O Ministério Público acusa 13 arguidos (seis pessoas singulares e sete pessoas coletivas) da prática, em coautoria, dos crimes de associação criminosa, de fraudes fiscal e contra a Segurança Social e de branqueamento.

Seis pessoas foram acusadas de esquema fraudulento de transferência de funcionários para empresas fantasmas por eles geridas, furtando-se entre 2012 e 2019 a pagar 26,4 milhões de euros de impostos e contribuições para a Segurança Social.

A Autoridade Tributária e Aduaneira (AT) refere no Portal das Finanças que o esquema foi detetado numa investigação de um processo crime a cargo da Direção de Serviços de Investigação da Fraude e Ações Especiais (DSIFAE), em equipa mista com o Instituto da Segurança Social, do qual resultou um despacho de acusação do Ministério Público, em 12 deste mês, contra 13 arguidos (seis pessoas singulares e sete pessoas coletivas) pela prática, em coautoria, dos crimes de associação criminosa, de fraudes fiscal e contra a Segurança Social e de branqueamento.

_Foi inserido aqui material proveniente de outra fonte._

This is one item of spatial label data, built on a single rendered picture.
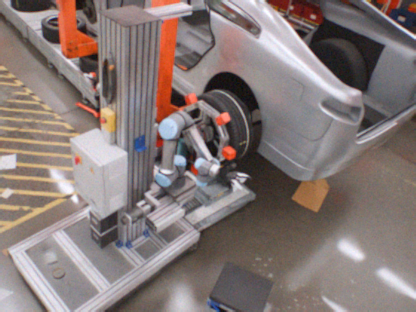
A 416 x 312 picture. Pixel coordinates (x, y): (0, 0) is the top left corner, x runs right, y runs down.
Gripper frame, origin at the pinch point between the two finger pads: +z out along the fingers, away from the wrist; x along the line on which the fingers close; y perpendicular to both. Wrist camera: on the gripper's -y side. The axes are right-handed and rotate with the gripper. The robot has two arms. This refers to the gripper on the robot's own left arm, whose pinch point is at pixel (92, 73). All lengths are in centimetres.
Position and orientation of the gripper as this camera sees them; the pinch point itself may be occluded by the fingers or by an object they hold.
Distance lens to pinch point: 325.8
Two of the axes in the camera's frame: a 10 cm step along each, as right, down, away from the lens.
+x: 8.1, -1.3, 5.8
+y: -2.6, 8.0, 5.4
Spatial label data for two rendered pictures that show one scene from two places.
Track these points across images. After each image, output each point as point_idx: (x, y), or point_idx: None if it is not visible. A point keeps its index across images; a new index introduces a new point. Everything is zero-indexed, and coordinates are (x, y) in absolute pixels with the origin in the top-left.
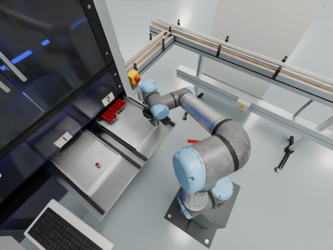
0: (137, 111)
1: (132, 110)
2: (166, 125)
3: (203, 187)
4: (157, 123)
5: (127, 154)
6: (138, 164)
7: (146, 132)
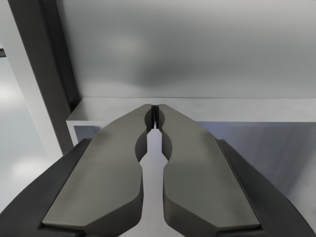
0: (138, 223)
1: (150, 235)
2: (87, 41)
3: None
4: (171, 132)
5: None
6: None
7: (234, 130)
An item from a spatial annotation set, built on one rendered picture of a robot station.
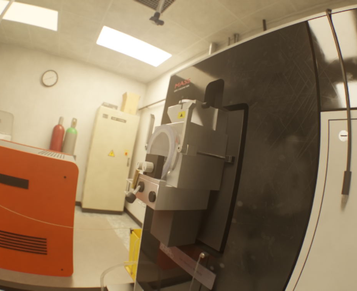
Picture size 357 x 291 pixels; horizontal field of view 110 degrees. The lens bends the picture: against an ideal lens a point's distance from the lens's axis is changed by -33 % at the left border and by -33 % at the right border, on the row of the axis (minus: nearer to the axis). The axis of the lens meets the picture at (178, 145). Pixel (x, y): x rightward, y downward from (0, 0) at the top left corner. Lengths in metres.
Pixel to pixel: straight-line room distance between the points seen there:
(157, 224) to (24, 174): 0.43
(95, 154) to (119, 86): 1.51
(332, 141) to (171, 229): 0.25
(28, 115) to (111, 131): 1.67
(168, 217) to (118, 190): 3.24
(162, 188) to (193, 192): 0.06
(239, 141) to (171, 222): 0.17
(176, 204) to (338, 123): 0.24
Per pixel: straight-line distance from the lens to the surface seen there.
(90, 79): 3.89
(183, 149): 0.25
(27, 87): 3.90
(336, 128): 0.24
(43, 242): 0.68
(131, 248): 0.69
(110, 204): 3.56
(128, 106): 3.56
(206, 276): 0.34
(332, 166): 0.23
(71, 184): 0.60
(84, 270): 0.80
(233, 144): 0.31
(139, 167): 0.28
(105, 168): 3.39
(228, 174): 0.31
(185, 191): 0.28
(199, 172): 0.28
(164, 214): 0.31
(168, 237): 0.30
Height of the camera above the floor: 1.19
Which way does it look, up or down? 6 degrees up
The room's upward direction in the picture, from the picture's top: 10 degrees clockwise
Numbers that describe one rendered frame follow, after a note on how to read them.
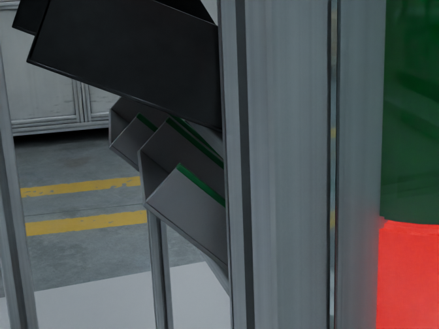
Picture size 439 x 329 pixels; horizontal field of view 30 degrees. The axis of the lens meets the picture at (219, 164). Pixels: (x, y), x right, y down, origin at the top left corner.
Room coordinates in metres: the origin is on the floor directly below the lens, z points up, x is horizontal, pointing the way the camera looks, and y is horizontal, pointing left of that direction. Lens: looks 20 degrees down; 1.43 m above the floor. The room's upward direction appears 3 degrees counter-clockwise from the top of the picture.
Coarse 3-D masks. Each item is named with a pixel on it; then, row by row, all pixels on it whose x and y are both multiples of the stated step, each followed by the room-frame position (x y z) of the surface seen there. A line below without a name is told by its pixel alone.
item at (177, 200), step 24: (168, 120) 0.72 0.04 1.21; (144, 144) 0.71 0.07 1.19; (168, 144) 0.72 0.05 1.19; (192, 144) 0.72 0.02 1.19; (144, 168) 0.67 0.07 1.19; (168, 168) 0.72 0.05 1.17; (192, 168) 0.72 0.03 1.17; (216, 168) 0.72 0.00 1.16; (144, 192) 0.61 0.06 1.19; (168, 192) 0.59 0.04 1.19; (192, 192) 0.59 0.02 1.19; (216, 192) 0.60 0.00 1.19; (168, 216) 0.59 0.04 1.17; (192, 216) 0.59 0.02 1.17; (216, 216) 0.59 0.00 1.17; (192, 240) 0.59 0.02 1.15; (216, 240) 0.59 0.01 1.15
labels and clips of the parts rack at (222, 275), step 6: (204, 258) 0.66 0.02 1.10; (210, 258) 0.64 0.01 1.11; (210, 264) 0.64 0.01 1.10; (216, 264) 0.63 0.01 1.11; (216, 270) 0.62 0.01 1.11; (222, 270) 0.61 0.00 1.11; (216, 276) 0.63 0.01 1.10; (222, 276) 0.61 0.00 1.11; (228, 276) 0.60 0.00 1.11; (222, 282) 0.61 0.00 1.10; (228, 282) 0.59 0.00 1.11; (228, 288) 0.59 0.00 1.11; (228, 294) 0.59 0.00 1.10
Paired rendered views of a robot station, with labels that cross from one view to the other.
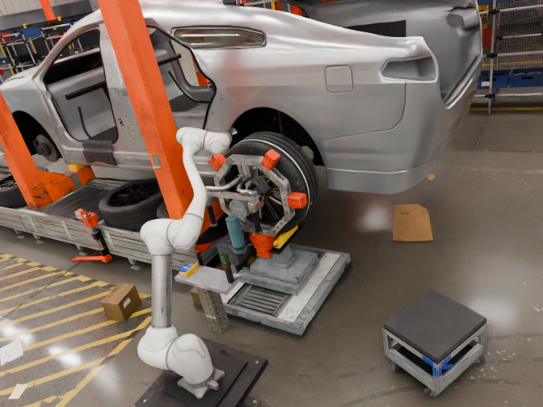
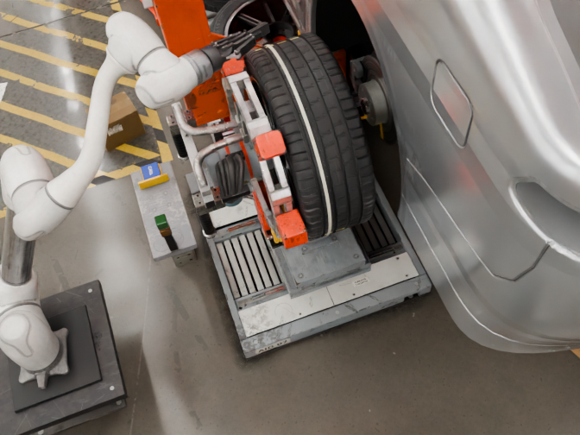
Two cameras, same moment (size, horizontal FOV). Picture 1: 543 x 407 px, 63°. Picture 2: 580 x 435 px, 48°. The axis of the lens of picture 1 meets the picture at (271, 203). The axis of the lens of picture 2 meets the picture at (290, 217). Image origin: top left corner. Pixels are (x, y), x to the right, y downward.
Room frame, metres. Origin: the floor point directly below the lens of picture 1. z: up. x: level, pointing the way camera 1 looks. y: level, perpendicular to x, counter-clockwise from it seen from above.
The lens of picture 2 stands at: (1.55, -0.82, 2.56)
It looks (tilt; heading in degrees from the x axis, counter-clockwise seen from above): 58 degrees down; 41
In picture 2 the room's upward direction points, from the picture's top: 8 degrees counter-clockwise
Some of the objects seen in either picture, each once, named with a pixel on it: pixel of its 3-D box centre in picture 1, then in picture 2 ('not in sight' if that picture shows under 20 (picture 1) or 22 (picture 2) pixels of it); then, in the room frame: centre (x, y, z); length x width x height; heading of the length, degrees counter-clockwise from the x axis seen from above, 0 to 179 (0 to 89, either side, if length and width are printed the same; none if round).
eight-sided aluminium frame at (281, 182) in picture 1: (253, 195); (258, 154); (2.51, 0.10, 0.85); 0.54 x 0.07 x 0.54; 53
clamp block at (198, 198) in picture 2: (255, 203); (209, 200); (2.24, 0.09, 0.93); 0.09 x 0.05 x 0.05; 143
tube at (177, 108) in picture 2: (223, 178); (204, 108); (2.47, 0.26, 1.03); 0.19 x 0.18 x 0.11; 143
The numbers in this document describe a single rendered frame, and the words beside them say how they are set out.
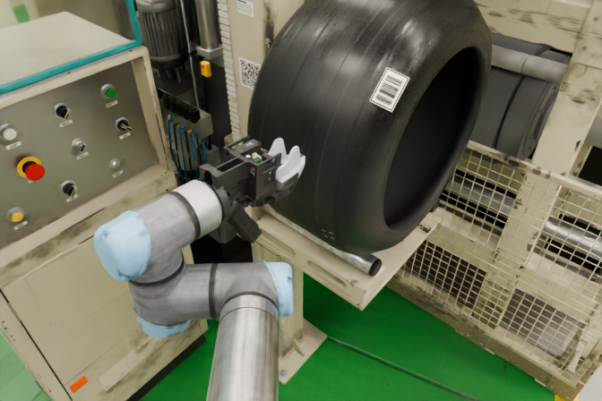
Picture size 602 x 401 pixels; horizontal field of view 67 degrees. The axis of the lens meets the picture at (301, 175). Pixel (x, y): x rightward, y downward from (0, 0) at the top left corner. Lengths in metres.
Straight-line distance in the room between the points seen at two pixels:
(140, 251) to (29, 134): 0.66
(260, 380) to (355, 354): 1.49
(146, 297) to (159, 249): 0.08
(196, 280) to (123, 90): 0.72
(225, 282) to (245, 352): 0.13
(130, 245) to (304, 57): 0.43
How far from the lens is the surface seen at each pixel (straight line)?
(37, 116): 1.18
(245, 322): 0.56
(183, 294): 0.64
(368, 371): 1.97
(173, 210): 0.60
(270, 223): 1.22
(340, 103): 0.75
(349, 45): 0.79
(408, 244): 1.28
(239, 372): 0.52
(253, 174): 0.66
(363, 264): 1.07
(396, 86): 0.74
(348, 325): 2.06
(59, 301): 1.41
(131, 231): 0.58
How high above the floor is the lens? 1.72
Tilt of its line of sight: 39 degrees down
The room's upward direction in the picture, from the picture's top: straight up
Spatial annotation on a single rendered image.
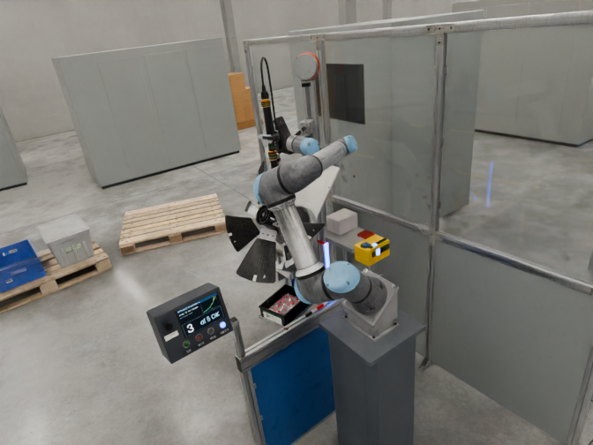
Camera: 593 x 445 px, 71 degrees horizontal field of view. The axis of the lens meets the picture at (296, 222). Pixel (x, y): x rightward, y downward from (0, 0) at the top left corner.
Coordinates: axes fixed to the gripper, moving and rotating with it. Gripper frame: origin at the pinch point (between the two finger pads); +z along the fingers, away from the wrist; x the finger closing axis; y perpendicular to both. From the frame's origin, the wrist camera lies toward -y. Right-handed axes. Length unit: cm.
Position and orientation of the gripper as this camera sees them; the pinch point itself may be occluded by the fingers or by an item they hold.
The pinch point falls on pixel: (266, 132)
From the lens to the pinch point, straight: 205.5
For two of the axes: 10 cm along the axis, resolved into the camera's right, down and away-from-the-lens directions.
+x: 7.8, -3.4, 5.2
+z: -6.1, -2.8, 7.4
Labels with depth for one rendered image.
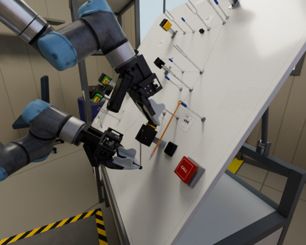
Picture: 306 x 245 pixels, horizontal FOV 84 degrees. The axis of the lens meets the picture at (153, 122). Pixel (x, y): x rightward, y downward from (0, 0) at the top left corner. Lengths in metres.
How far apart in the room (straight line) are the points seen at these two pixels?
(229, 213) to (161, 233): 0.38
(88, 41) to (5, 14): 0.19
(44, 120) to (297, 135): 2.48
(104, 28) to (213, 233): 0.72
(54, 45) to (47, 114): 0.20
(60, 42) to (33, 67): 3.14
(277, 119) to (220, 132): 2.11
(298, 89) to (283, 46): 1.95
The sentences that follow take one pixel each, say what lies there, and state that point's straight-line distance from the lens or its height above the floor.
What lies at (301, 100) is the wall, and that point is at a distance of 2.49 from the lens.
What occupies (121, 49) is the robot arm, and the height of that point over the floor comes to 1.39.
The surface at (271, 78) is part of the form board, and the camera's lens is 0.49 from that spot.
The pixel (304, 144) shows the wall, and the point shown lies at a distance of 2.62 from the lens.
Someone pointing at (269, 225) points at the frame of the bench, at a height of 0.80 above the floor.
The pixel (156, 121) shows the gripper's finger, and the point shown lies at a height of 1.19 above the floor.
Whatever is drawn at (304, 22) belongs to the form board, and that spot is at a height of 1.45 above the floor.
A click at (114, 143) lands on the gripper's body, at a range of 0.53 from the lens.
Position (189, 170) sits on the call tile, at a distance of 0.43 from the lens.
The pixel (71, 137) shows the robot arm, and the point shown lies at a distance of 0.53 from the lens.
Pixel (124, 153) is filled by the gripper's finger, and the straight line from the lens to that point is 0.58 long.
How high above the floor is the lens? 1.37
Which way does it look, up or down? 20 degrees down
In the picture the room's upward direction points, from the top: straight up
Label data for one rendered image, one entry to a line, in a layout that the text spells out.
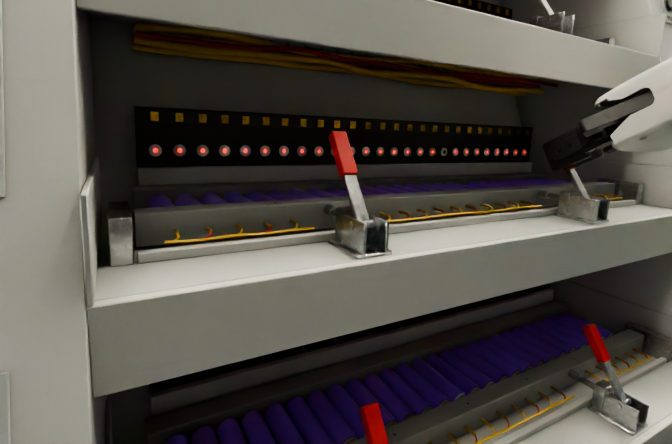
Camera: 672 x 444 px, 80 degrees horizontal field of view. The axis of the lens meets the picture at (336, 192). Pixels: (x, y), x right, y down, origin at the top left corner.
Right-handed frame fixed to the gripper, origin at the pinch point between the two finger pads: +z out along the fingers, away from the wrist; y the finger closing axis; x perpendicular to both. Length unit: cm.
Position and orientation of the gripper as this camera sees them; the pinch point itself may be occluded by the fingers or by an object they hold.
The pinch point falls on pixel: (572, 150)
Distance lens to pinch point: 47.9
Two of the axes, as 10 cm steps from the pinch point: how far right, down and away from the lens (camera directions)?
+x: -2.1, -9.3, 2.9
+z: -4.4, 3.5, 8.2
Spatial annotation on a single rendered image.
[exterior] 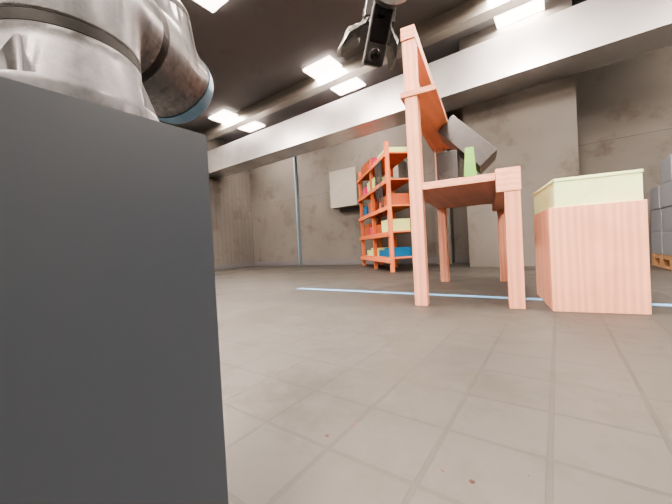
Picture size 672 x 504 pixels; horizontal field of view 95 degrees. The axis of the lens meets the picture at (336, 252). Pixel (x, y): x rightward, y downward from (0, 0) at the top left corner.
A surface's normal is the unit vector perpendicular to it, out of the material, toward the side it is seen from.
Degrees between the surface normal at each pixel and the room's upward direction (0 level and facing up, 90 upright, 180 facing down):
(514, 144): 90
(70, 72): 70
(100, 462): 90
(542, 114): 90
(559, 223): 90
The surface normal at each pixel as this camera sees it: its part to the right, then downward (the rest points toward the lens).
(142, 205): 0.81, -0.04
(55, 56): 0.49, -0.36
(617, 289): -0.44, 0.04
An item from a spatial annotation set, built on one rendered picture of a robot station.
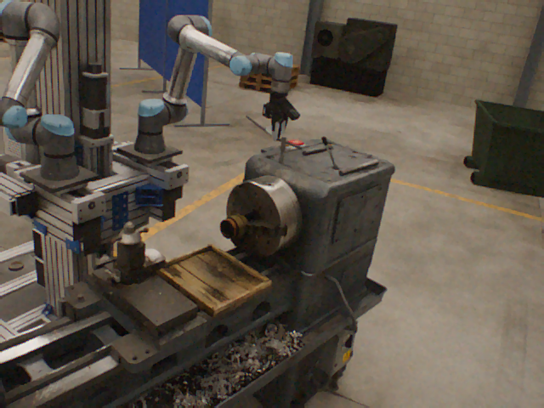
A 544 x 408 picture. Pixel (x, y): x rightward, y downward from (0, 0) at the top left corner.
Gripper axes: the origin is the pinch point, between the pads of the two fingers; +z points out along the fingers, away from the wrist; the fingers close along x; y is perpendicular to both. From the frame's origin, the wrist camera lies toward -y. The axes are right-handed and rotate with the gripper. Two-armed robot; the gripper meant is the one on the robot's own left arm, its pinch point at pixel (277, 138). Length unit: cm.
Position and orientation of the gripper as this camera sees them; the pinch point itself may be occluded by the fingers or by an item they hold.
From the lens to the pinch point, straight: 211.5
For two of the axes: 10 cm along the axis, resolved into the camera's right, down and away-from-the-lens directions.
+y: -7.3, -3.5, 5.9
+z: -1.1, 9.1, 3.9
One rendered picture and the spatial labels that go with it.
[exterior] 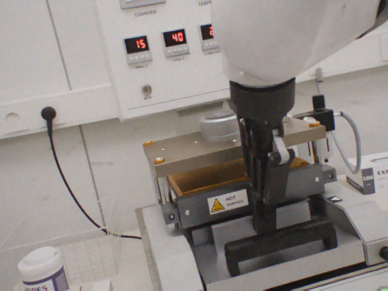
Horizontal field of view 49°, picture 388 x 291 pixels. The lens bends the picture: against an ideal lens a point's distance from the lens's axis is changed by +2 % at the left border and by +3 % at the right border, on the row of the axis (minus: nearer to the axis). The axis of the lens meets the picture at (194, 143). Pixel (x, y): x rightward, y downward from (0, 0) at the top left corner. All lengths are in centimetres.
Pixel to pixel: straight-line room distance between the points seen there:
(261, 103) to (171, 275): 25
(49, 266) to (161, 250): 41
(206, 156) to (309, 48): 34
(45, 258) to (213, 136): 47
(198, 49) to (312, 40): 54
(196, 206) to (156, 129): 69
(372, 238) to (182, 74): 43
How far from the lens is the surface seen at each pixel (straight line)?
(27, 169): 137
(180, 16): 82
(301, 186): 66
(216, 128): 67
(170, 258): 58
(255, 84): 45
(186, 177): 69
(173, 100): 81
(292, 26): 29
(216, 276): 57
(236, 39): 31
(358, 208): 66
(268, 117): 47
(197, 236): 66
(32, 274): 97
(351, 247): 62
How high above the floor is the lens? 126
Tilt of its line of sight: 12 degrees down
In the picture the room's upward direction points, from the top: 11 degrees counter-clockwise
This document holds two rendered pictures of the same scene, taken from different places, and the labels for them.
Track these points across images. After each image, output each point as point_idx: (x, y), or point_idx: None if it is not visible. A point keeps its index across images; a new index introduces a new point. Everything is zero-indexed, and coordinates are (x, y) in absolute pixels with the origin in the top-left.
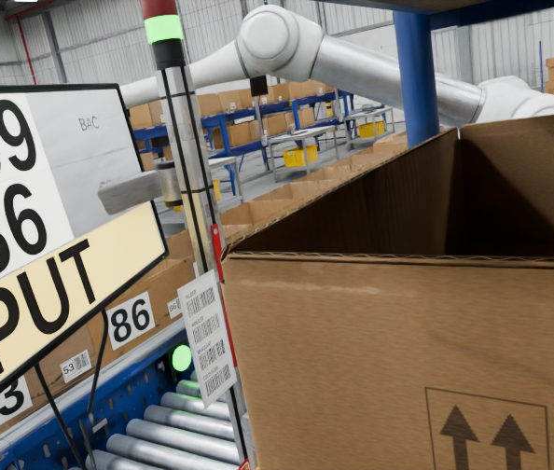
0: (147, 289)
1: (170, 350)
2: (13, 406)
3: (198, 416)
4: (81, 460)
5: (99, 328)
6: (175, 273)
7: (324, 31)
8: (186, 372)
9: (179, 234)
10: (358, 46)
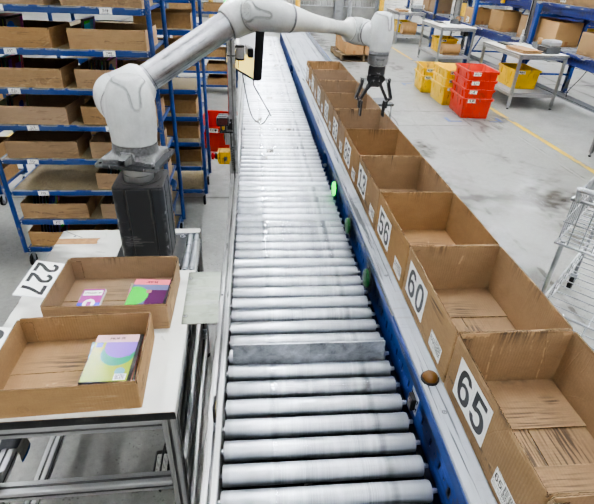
0: (351, 148)
1: (335, 178)
2: (335, 136)
3: (297, 187)
4: (248, 106)
5: (344, 141)
6: (356, 156)
7: (219, 10)
8: (341, 205)
9: (444, 184)
10: (202, 23)
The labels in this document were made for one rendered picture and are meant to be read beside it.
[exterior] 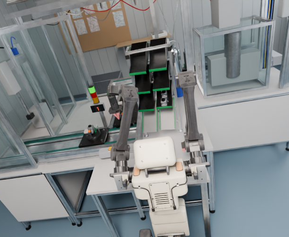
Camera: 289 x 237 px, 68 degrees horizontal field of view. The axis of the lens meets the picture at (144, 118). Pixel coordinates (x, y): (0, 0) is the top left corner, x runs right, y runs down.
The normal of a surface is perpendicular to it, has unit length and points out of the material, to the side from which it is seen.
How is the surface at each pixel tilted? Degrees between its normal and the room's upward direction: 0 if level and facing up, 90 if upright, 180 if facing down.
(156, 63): 25
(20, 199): 90
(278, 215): 0
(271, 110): 90
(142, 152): 48
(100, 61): 90
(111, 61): 90
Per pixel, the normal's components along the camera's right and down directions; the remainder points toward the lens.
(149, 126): -0.28, -0.21
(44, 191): -0.03, 0.52
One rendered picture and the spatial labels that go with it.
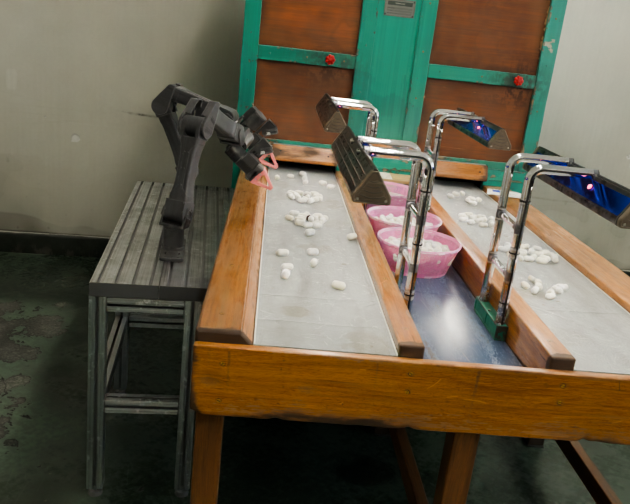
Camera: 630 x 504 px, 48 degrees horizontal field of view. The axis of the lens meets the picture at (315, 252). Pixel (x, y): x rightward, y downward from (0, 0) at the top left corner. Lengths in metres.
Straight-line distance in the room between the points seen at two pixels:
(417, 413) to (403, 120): 1.90
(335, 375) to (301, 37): 1.95
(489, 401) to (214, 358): 0.58
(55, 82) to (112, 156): 0.47
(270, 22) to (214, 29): 0.80
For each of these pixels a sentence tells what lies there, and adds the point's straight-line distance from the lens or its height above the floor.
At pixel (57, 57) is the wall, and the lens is 3.98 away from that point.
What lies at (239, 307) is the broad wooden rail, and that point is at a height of 0.76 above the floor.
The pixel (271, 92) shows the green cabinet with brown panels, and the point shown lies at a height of 1.07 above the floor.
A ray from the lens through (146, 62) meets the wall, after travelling 3.92.
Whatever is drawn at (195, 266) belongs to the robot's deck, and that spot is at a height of 0.67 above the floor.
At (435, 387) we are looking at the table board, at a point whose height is 0.68.
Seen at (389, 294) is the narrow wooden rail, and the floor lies 0.76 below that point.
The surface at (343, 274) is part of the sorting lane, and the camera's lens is 1.91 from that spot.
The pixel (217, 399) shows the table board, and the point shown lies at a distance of 1.49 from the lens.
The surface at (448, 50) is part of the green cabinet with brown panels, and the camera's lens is 3.22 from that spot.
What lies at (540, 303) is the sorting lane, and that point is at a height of 0.74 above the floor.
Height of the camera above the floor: 1.37
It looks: 18 degrees down
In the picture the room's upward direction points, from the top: 7 degrees clockwise

Resulta da acusação que os arguidos (pessoas singulares), entre abril de 2012 e dezembro de 2019, engendraram um esquema de transferência de funcionários para outras empresas por eles geridas com o objetivo de diminuir a matéria tributável de tais sociedades e o imposto a entregar ao Estado, alcançando assim a correspondente vantagem patrimonial, designadamente no valor de 2.291.220 euros a título de IRC.

Ao mesmo tempo, deduziram indevidamente os valores de IVA, obtendo uma vantagem patrimonial indevida no montante de 10,6 milhões de euros, e ainda retiveram na fonte o IRS dos salários dos seus funcionários, no montante de 551.896 euros.

Ainda segundo a acusação, entre 2012 e 2019, os arguidos não liquidaram os valores devidos à Segurança Social decorrente das quotizações que deduziram nos salários dos trabalhadores e que não entregaram àquela entidade, ascendendo a vantagem patrimonial ilegitimamente obtida a 12,9 milhões de euros.

Como resultado da conduta dos arguidos, o Estado (Fazenda Nacional e Segurança Social) ficou prejudicado no valor global de 26,4 milhões de euros.

Os arguidos constituíram também outras sociedades sem aparente atividade, as quais eram titulares de contas bancárias para as quais foram transferidas diversas quantias monetárias posteriormente transferidas para contas tituladas pelos próprios arguidos ou levantadas em numerário por eles.

O Ministério Público, em representação da Fazenda Nacional, deduziu pedido de indemnização cível da ordem dos 13,5 milhões de euros e a Segurança Social foi notificada para deduzir pedido de indemnização civil relativo aos montantes das quotizações em dívida.